The boy in the video had one leg that bent the wrong way. The left leg bent out in front of him, instead of to the back. He got around exclusively on his knees. His feet appeared to be clubbed, and his arms were held at 90 degree angles. He appeared to have a pigeon chest. It didn’t slow him down one iota.


The definition of Larsen syndrome, according to the U.S. National Library of Medicine is “…a disorder that affects the development of bones throughout the body. The signs and symptoms of Larsen syndrome vary widely even within the same family. Affected individuals are usually born with inward- and upward-turning feet (clubfeet) and dislocations of the hips, knees, and elbows.” (source)

I showed my husband the video, and we called our agency. J had been on the waiting child list for almost 4 years. We requested J’s file, which had very little in it, other than mentioning a couple of his obvious issues. I sent the file to be reviewed by a doctor, and she was as bowled over as I was by his video. This doctor didn’t hold out much hope of correcting any of his issues, but she was wildly supportive of his ability to have an active and productive life. We locked his file.

We requested updates, and received x-rays and more photos. I sent them to a local orthopedic surgeon, and to an international adoption clinic, mainly because I am an information junky. Our local surgeon wasn’t very optimistic or helpful. The IAC doctor was wonderful, but cautioned us that the pigeon chest appeared to affect his lungs, and she suspected Spina Bifida. She wanted us to be prepared.

Eight months later, on my husband’s birthday, we met our son. He sang his new daddy “Happy Birthday” in Mandarin. He was almost 8 years old.

J loves sports and is very competitive – he plays on our local wheelchair basketball team

Upon arriving home, we started the rounds of doctor appointments that you do when you bring home a child with unknown medical history. I am listing them with their outcomes in the hopes that it will highlight some of the possibles with Larsen syndrome, as well as what it doesn’t necessarily mean.

We went to the IAC, where they did blood work and sent us home with the infamous stool sample kit. They referred us to a spine doctor as well as a more general orthopedic doctor, who first told us J had Larsen syndrome.

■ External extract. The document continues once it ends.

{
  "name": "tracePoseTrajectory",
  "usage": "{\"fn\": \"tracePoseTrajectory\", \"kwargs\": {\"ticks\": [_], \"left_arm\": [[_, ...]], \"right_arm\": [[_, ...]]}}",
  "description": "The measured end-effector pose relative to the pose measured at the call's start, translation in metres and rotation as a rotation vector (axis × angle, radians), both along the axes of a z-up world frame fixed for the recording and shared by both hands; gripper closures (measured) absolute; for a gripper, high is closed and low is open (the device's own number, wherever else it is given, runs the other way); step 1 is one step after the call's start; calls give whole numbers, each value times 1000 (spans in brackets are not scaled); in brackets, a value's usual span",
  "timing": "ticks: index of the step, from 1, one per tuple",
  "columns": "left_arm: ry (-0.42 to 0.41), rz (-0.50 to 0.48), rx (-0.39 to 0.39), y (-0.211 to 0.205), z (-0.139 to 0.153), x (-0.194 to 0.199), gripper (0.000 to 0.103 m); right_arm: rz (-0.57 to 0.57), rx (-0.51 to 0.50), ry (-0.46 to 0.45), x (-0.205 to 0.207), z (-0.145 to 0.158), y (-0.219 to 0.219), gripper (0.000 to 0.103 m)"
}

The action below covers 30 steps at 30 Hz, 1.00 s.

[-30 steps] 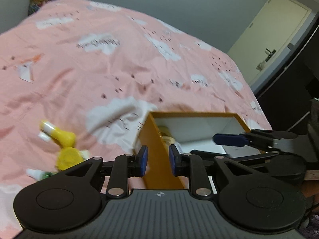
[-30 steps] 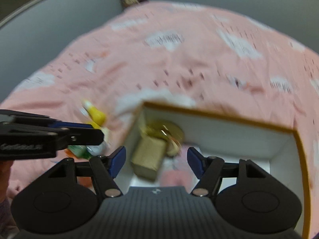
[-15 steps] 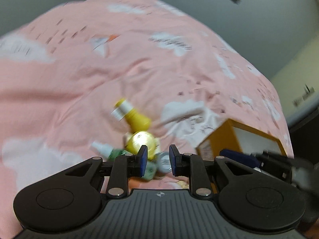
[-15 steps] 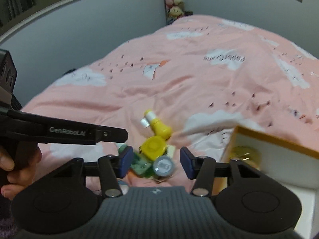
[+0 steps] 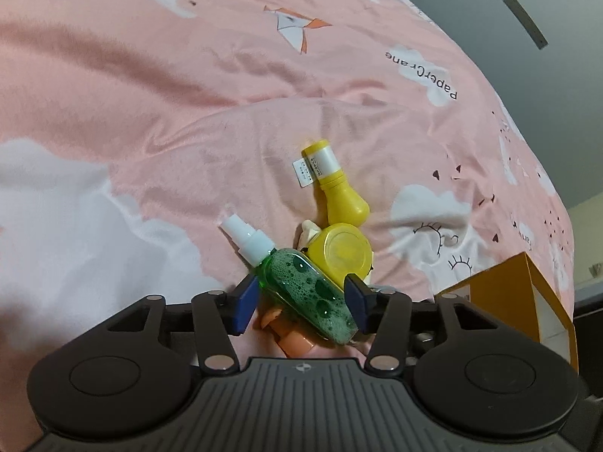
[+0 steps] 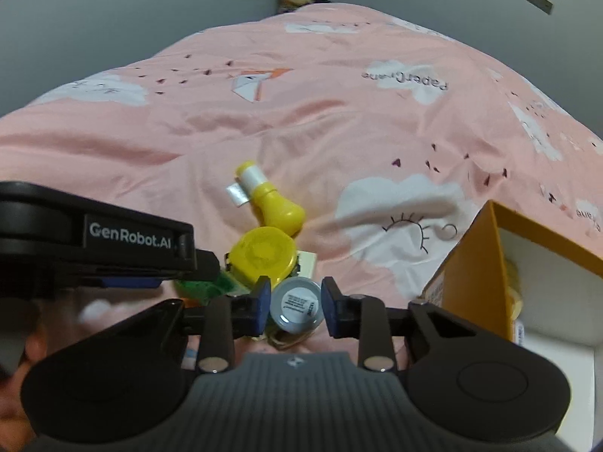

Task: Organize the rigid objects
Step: 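Move both grippers back to the pile of items on the bed, then grasp the green spray bottle upright with the left gripper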

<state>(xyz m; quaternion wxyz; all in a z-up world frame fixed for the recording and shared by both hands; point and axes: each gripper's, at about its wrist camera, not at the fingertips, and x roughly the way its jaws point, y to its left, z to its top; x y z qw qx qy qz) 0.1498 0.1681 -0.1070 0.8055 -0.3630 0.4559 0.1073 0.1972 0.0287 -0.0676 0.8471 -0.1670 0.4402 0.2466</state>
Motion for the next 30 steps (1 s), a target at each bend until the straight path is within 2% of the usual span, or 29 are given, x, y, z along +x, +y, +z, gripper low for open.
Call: {"fn": "tracePoseTrajectory", "kwargs": {"ticks": [3,11,15,18,21,26,30], "left_arm": [[6,-14,18,-3,-4,5,42],[19,-36,77,-14,-15,21,39],[12,-76,137,-21,-20,27,39],[-4,-79,148,-21,-21,26,43],[-32,-63,137,-18,-17,19,51],[-114,-103,188,-23,7,8,67],[-153,-137,215,-26,25,2,69]], "right_arm": [[-14,19,36,5,-14,0,79],[21,2,4,4,-24,5,81],[32,4,-4,4,-26,8,81],[39,7,-3,4,-26,9,81],[30,24,9,5,-25,5,81],[1,56,18,3,-20,-1,80],[9,79,9,-1,-12,-4,80]]}}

This appointment was where we found out the nature of all J’s joints that are affected. The orthopedic doctor confirmed a dislocated hip. He also clarified hyper-flexible shoulders and fingers, with extreme ranges of motion, as well as elbows that range from zero to 90 degrees, but can’t go further. His wrists have a limited range of motion, as well as his thumbs.

His feet were both turned completely over, with the left one being located on the side of his ankle, instead of at the end of it. His knees, as mentioned initially, were severely affected. One bent forward, with range of motion in two planes (he could touch his toes to his nose, as well as lay his left foot on his right shoulder), and the other bent back and to the left, with a range of motion of zero to 90 degrees.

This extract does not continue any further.